The Condemnation of Blackness

The Condemnation of Blackness PDF Author: Khalil Gibran Muhammad
Publisher: Harvard University Press
ISBN: 0674062116
Category : History
Languages : en
Pages : 393

Get Book

Book Description
"The Idea of Black Criminality was crucial to the making of modern urban America. Khalil Gibran Muhammad chronicles how, when, and why modern notions of black people as an exceptionally dangerous race of criminals first emerged. Well known are the lynch mobs and racist criminal justice practices in the South that stoked white fears of black crime and shaped the contours of the New South. In this illuminating book, Muhammad shifts our attention to the urban North as a crucial but overlooked site for the production and dissemination of those ideas and practices. Following the 1890 census - the first to measure the generation of African Americans born after slavery - crime statistics, new migration and immigration trends, and symbolic references to America as the promised land were woven into a cautionary tale about the exceptional threat black people posed to modern urban society.
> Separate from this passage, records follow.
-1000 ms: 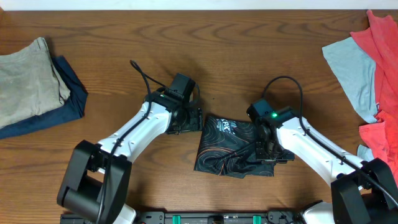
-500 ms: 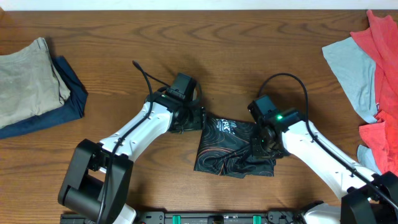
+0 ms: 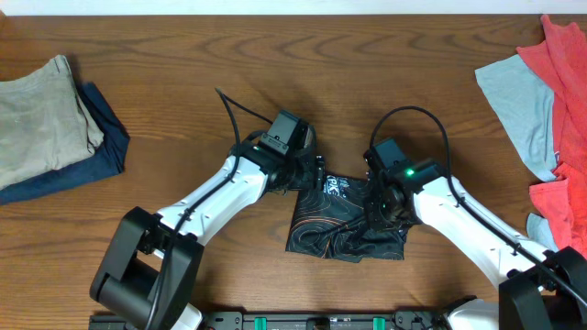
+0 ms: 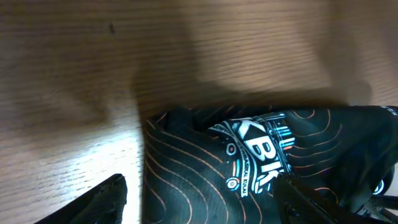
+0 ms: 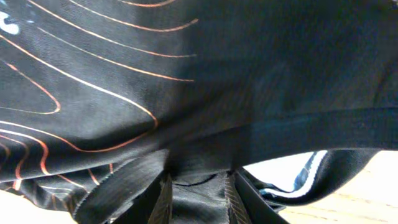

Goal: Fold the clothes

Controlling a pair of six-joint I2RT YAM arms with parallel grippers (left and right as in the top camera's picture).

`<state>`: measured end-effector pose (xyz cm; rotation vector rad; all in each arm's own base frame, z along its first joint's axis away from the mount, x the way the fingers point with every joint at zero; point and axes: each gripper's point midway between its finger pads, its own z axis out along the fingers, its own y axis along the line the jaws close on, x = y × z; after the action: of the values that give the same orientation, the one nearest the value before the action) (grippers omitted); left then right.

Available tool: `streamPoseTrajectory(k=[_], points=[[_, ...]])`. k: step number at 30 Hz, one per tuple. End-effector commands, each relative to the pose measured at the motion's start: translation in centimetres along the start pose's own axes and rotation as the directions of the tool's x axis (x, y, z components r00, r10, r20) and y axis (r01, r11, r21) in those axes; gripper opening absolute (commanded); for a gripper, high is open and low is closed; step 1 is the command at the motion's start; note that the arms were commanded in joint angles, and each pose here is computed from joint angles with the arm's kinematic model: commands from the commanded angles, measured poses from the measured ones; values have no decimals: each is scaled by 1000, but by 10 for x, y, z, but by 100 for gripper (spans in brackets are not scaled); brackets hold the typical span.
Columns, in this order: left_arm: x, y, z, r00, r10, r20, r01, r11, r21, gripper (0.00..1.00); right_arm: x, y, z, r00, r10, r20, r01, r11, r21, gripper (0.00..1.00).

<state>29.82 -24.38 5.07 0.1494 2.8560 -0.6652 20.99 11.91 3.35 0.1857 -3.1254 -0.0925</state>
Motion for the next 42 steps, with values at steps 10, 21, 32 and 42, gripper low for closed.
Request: streamPoseTrajectory(k=[10,21,32,42], points=[[6,-3,13,999,29,-17,-29,1000,-2,76,-1,-16,3,1000,-18,12,16,995,96,20],[14,5,33,998,44,-42,-47,997,-59,76,7,-12,16,1000,-24,-4,24,998,56,23],[1,31,33,998,52,29,-45,977,-210,77,19,-3,5,998,-32,-62,30,999,-26,1],[16,48,56,999,18,-38,-27,968,-251,77,51,-89,-17,932,358,-61,-313,878,362,7]])
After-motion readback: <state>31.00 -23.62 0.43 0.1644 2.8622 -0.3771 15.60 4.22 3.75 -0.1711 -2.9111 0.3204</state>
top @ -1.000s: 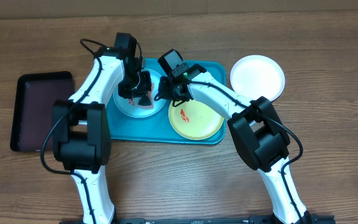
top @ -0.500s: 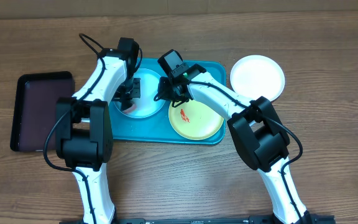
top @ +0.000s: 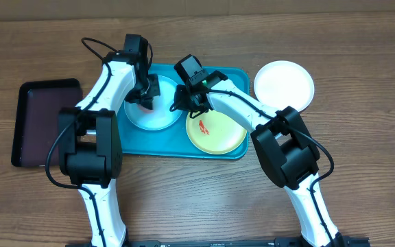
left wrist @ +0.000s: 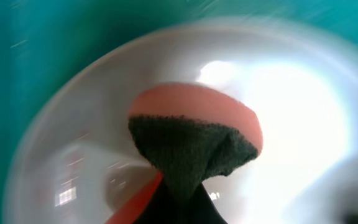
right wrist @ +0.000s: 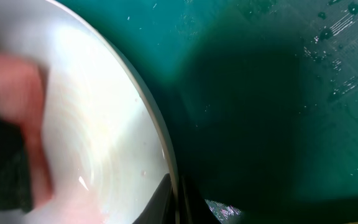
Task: Clean dirty plates on tray and stack at the side
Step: 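Scrub the light-blue plate with the sponge in the left gripper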
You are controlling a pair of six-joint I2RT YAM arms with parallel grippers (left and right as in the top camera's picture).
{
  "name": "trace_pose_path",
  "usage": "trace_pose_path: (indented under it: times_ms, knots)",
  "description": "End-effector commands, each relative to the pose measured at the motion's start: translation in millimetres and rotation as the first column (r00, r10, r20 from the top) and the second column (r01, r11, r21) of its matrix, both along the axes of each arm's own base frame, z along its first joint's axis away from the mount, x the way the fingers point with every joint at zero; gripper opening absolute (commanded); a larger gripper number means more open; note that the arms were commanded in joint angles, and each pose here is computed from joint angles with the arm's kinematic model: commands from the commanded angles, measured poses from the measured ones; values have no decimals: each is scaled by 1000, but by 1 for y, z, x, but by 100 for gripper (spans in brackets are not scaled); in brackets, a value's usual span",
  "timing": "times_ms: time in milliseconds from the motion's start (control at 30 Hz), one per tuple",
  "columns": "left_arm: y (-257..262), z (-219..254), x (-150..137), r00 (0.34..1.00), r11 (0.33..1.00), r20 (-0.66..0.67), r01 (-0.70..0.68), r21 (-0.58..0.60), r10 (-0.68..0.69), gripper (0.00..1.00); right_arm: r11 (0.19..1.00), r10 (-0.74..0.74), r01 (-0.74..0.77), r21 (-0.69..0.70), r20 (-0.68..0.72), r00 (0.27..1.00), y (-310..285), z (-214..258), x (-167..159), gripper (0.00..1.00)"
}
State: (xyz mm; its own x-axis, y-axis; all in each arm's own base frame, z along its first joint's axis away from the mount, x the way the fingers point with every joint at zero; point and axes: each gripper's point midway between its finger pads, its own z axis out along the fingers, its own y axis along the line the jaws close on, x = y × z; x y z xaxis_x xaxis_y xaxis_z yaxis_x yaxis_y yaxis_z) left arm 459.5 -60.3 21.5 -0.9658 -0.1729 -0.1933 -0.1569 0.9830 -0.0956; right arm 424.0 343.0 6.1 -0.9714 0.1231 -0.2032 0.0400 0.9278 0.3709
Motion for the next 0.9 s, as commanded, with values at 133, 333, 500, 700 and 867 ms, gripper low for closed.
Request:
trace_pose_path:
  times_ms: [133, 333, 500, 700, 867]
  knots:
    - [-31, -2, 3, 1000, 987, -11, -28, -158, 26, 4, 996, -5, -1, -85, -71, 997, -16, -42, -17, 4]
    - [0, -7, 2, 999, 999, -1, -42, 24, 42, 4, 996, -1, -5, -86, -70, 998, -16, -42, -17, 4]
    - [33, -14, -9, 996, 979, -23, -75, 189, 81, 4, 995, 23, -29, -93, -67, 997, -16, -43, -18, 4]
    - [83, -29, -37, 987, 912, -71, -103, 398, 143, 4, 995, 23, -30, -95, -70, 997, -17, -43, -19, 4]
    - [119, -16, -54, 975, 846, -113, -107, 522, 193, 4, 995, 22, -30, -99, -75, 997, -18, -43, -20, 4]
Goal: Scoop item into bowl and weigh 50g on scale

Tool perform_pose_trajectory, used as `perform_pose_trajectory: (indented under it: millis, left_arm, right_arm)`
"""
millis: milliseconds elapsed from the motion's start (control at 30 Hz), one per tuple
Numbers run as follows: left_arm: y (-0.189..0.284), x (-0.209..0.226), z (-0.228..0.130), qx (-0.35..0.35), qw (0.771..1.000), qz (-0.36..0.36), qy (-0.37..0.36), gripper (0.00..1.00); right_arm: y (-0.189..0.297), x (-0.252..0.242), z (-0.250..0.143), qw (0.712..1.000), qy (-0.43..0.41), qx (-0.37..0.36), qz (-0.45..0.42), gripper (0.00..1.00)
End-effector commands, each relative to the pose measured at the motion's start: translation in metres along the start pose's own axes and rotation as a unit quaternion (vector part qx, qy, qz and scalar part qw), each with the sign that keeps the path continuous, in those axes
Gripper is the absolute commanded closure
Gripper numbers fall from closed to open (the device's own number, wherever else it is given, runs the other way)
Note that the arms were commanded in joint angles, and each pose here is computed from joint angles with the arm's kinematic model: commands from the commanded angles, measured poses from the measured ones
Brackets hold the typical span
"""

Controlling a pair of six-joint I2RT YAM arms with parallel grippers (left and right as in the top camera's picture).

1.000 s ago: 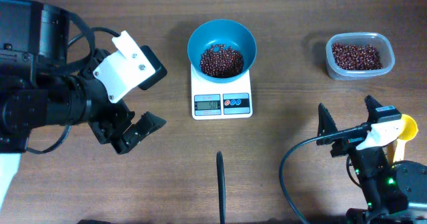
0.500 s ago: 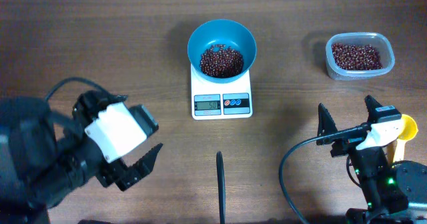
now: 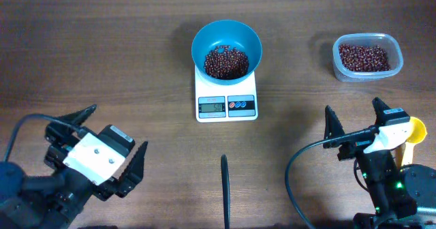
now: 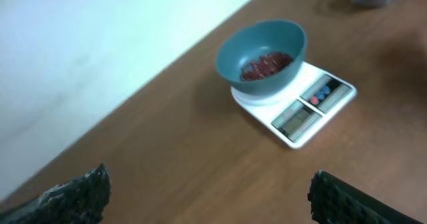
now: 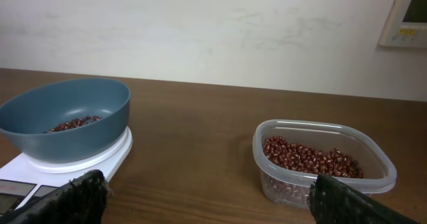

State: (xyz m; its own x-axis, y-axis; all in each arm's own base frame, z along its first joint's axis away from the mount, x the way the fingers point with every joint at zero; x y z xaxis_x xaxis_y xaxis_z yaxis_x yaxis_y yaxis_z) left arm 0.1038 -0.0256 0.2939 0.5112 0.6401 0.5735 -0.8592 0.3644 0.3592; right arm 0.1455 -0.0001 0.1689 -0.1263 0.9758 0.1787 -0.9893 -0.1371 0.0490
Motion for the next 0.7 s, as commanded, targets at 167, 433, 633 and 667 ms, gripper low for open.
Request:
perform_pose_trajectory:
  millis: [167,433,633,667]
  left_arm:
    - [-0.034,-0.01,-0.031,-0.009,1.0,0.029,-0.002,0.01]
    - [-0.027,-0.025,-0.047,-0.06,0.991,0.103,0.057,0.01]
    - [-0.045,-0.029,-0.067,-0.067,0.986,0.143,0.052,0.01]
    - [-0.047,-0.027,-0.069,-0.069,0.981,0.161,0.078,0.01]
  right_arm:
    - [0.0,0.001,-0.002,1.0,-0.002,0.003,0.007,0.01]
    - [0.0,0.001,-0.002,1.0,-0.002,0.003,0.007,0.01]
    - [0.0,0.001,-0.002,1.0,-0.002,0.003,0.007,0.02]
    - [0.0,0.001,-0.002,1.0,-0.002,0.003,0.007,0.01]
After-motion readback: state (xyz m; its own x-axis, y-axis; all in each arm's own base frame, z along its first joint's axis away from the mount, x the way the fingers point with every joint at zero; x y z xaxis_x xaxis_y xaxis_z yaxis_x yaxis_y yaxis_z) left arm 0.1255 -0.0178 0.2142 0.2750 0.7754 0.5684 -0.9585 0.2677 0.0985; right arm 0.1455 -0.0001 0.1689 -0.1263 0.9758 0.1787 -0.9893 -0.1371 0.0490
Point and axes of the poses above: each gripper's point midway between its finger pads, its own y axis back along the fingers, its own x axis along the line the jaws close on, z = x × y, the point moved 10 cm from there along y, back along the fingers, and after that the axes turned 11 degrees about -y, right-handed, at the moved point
Excessive arrest rates and overrepresentation in northern prisons were seen by many whites - liberals and conservatives, northerners and southerners - as indisputable proof of blacks' inferiority. What else but pathology could explain black failure in the land of opportunity? Social scientists and reformers used crime statistics to mask and excuse anti-black racism, violence, and discrimination across the nation, especially in the urban North. The Condemnation of Blackness is the most thorough historical account of the enduring link between blackness and criminality in the making of modern urban America. It is a startling examination of why the echoes of America's Jim Crow past continue to resonate in 'color-blind' crime rhetoric today."--Book jacket.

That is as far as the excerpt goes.